**EXERCISE INSTRUCTIONS**. Your answer must contain each line of the data, copied exactly.

**DATA BLOCK**.
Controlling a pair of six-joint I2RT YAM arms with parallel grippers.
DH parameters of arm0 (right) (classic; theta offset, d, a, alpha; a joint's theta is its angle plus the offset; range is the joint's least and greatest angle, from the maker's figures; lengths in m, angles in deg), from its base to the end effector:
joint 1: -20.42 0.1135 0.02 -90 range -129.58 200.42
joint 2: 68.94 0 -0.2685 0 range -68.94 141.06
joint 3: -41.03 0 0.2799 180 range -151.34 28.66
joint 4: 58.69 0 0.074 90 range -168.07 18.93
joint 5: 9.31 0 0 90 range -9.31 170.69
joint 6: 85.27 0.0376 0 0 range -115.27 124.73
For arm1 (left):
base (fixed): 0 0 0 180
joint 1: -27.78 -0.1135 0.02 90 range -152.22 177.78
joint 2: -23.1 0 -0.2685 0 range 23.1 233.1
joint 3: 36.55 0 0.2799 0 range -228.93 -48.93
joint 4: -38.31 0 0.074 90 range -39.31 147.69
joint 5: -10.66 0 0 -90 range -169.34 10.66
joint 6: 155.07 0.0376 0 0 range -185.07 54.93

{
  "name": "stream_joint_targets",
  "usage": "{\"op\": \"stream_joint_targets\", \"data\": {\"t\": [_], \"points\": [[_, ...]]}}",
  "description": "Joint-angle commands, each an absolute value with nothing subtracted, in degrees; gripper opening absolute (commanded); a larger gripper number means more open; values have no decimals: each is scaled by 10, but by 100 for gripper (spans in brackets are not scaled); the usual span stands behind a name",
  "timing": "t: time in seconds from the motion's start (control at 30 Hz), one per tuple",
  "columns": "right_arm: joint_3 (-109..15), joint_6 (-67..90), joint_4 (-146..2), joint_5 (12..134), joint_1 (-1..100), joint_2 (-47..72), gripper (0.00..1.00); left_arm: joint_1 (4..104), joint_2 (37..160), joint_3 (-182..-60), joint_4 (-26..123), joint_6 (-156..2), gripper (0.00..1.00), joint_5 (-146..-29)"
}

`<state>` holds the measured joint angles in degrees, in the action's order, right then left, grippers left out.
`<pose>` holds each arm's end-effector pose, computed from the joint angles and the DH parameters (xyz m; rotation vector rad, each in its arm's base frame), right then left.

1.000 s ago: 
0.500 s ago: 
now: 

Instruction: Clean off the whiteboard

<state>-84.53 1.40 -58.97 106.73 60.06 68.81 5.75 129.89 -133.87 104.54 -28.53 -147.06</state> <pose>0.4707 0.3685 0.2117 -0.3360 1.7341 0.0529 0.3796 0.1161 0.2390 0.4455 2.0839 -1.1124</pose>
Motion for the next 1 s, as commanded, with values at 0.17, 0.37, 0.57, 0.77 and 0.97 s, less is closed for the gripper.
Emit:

**EXERCISE ANSWER**.
Controlling a pair of six-joint I2RT YAM arms with parallel grippers.
DH parameters of arm0 (right) (classic; theta offset, d, a, alpha; a joint's theta is its angle plus the offset; range is the joint's least and greatest angle, from the maker's figures; lengths in m, angles in deg), from its base to the end effector:
joint 1: -20.42 0.1135 0.02 -90 range -129.58 200.42
joint 2: 68.94 0 -0.2685 0 range -68.94 141.06
joint 3: -41.03 0 0.2799 180 range -151.34 28.66
joint 4: 58.69 0 0.074 90 range -168.07 18.93
joint 5: 9.31 0 0 90 range -9.31 170.69
joint 6: 85.27 0.0376 0 0 range -115.27 124.73
For arm1 (left):
base (fixed): 0 0 0 180
joint 1: -27.78 -0.1135 0.02 90 range -152.22 177.78
joint 2: -23.1 0 -0.2685 0 range 23.1 233.1
joint 3: 36.55 0 0.2799 0 range -228.93 -48.93
joint 4: -38.31 0 0.074 90 range -39.31 147.69
joint 5: -10.66 0 0 -90 range -169.34 10.66
joint 6: 155.07 0.0376 0 0 range -185.07 54.93

{
  "name": "stream_joint_targets",
  "usage": "{\"op\": \"stream_joint_targets\", \"data\": {\"t\": [_], \"points\": [[_, ...]]}}",
  "description": "Joint-angle commands, each an absolute value with nothing subtracted, in degrees; gripper opening absolute (commanded); a larger gripper number means more open; values have no decimals: each is scaled by 10, but by 100 for gripper (spans in brackets are not scaled); the usual span stands behind a name",
  "timing": "t: time in seconds from the motion's start (control at 30 Hz), one per tuple",
  "columns": "right_arm: joint_3 (-109..15), joint_6 (-67..90), joint_4 (-146..2), joint_5 (12..134), joint_1 (-1..100), joint_2 (-47..72), gripper (0.00..1.00); left_arm: joint_1 (4..104), joint_2 (37..160), joint_3 (-182..-60), joint_4 (-26..123), joint_6 (-156..2), gripper (0.00..1.00), joint_5 (-146..-29)"
}

`<state>` holds the measured joint angles in degrees, in the action's order, right then left, grippers left out.
`<pose>` holds each arm's end-effector pose, computed from the joint angles and the DH parameters (xyz m; rotation vector rad, each in its arm's base frame), right then left.

1.000 s ago: 
0.500 s ago: 
now: 

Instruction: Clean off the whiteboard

<state>-84.53 1.40 -58.97 106.73 60.06 68.81 5.75 129.89 -133.87 104.54 -28.53 -147.06</state> <pose>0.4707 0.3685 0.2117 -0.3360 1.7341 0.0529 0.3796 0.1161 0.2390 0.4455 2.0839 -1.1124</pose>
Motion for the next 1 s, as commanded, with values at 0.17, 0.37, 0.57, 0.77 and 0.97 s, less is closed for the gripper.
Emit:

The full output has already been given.